Ransomware: o vírus que sequestra seu computador e pede resgate para liberar

Como se não bastassem os malwares, spywares, trojans e outras cadeias de ameaças desenvolvidas exclusivamente para prejudicar os nossos queridos computadores, há tecnologias ainda mais elaboradas para lesar os usuários. Imagine que tenham criado uma infecção poderosa o suficiente para sequestrar todos os arquivos, dados e senhas do seu dispositivo, e que a única maneira de tê-los de volta seja pagando aos sequestradores. Sim, a ameaça é real e leva o nome de Ransomware, ou, em tradução livre, “vírus de resgate”.

Funciona assim: os criminosos infectam e assumem o controle de tudo o que você tem no telefone ou no PC. De posse da sua privacidade, fazem contato por e-mail exigindo o pagamento do resgate através de uma moeda virtual, como Bitcoin. Isso evita que eles sejam rastreados e localizados, permitindo que continuem atuando sob anonimato. Confirmado o pagamento, os hackers liberam o conteúdo bloqueado.

Segundo o FBI, a estimativa é de que a nova modalidade de crime, que cresceu 65% em comparação com 2014, já tenha movimentado mais de R$70 milhões em todo o mundo.

Nove sequestros graves barrados nos últimos 40 dias

Segundo Ricardo Coutinho, analista de segurança da PSafe, para escapar do Ransomware é importante evitar abrir e-mails ou fazer downloads de fontes estranhas, além de contar com um antivírus que mantenha a base de ameaças atualizada e que tenha regras de detecção realmente eficazes.

Só entre usuários do PSafe Total, aplicativo de segurança e performance para Android da PSafe, nove sequestros graves foram barrados nos últimos 40 dias.

Como a infecção acontece

O Ransomware pode causar problemas tanto a usuários de computadores pessoais quanto telefones celulares e tablets, mas os métodos de infecção usados em cada dispositivo são ligeiramente diferentes.

Nos PCs, o vírus se apodera do sistema quando o usuário clica num e-mail, geralmente spam, com um falso aviso de atualização de programa. Nos celulares e nos tablets, a infecção acontece pela instalação de um aplicativo malicioso, normalmente oferecido através de sites e mensagens suspeitos.

Evitar o sequestro ainda é a melhor opção

O Ransomware usa técnicas de infecção complexas e muito sofisticadas, o que faz com que a prevenção seja o melhor remédio. Ainda assim, por mais que muitas dicas sejam velhas conhecidas de quem já se protege dos transtornos de vírus e malwares, o caso do Ransomware mostra que alguns cuidados extras são importantes.

Tanto no computador quanto no Android, faça uso de um antivírus confiável. Lembre-se de mantê-lo atualizado para que possa efetivamente proteger o seu dispositivo de todas versões da ameaça.

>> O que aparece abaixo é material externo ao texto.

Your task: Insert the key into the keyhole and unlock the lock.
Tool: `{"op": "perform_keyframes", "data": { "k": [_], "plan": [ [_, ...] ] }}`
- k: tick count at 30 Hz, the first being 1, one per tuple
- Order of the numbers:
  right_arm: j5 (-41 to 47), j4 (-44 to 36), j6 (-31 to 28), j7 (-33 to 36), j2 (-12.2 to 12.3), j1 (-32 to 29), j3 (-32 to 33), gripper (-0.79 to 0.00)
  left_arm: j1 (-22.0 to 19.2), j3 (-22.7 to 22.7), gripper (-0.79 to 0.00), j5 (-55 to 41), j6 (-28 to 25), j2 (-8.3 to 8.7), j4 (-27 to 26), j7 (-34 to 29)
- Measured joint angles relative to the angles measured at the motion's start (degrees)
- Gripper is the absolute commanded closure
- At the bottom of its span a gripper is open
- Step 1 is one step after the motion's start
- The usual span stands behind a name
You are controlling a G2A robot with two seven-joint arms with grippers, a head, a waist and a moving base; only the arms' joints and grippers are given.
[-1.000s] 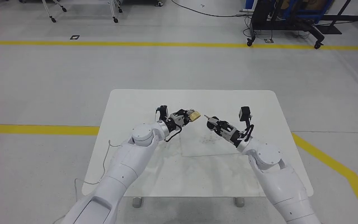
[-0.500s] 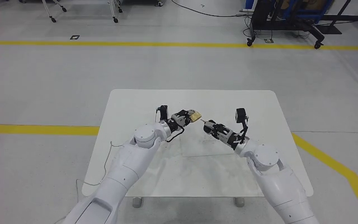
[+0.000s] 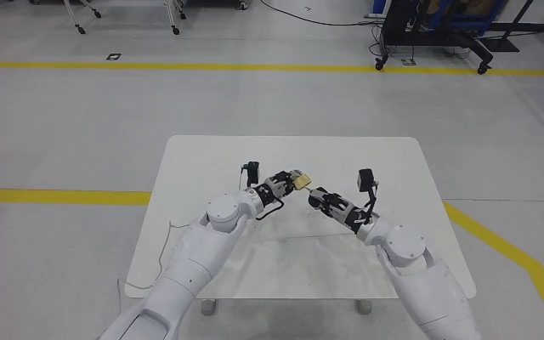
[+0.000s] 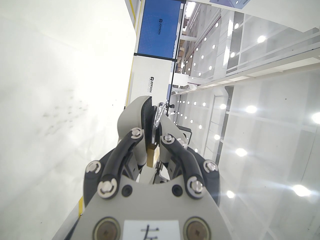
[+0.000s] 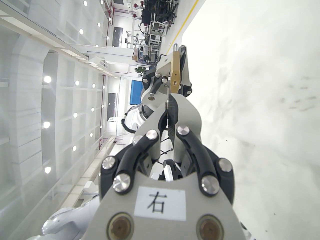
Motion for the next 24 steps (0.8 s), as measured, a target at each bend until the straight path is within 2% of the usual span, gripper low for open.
{"op": "perform_keyframes", "data": {
  "k": [8,24],
  "plan": [
    [0.3,-0.1,0.9,-2.3,0.0,-0.5,0.4,0.000,0.3,-0.3,0.000,0.4,1.3,0.00,-0.6,-0.4],
    [1.0,0.5,1.5,-2.3,-0.1,0.2,-0.3,0.000,0.4,-1.0,0.000,-0.2,2.8,-0.14,-0.6,-0.7]
  ]
}}
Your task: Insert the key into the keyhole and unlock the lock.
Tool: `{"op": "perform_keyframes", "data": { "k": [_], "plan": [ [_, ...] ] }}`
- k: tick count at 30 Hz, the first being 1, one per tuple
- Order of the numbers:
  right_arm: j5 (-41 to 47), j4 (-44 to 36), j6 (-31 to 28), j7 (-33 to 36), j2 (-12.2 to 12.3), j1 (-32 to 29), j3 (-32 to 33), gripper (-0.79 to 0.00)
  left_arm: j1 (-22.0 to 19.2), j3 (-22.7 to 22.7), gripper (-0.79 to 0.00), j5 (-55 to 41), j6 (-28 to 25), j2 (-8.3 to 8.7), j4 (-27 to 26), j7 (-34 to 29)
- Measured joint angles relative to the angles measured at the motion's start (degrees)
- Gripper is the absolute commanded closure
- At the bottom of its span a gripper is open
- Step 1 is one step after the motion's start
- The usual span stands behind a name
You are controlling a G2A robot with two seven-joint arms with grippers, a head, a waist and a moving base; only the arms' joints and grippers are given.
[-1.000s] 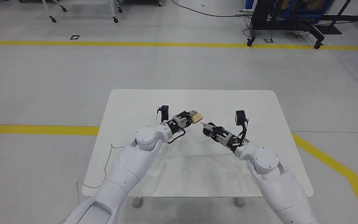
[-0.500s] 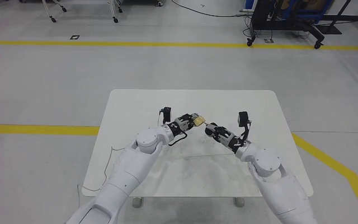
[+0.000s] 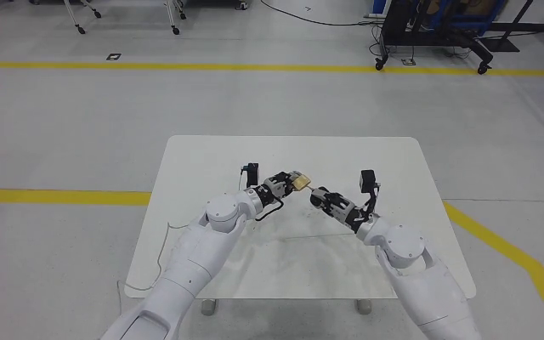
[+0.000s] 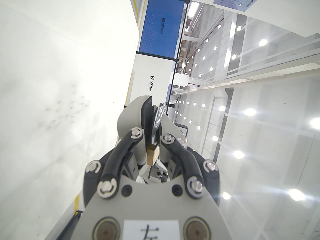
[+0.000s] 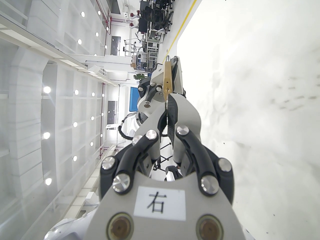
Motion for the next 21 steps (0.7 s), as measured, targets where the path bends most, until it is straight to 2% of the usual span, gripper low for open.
{"op": "perform_keyframes", "data": {
  "k": [10,21],
  "plan": [
    [-0.6,0.6,1.1,-0.6,0.0,0.9,-0.3,0.000,-0.2,0.0,0.000,0.3,0.0,-0.12,0.4,-0.9],
    [-6.7,-1.0,4.2,-6.8,-0.4,1.5,-3.1,0.000,-0.9,-0.3,0.000,-1.4,1.0,-0.52,1.9,-0.6]
  ]
}}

Respeite os alertas do seu antivírus sobre possíveis ameaças oferecidas por sites e aplicativos;
Se puder, prefira guardar seus arquivos na nuvem, em serviços como Dropbox e Google Drive. Se não tiver como, faça cópias de segurança (back-ups) diárias dos seus arquivos mais importantes;

Se tiver sido infectado, desligue o aparelho imediatamente.

Não se esqueça: novos vírus e formas de apresentá-los surgem todos os dias. Suspeite de tudo o que não vier de fonte conhecida e fique atento aos detalhes de e-mails, sites e aplicativos que levantem suspeitas sobre a sua confiabilidade.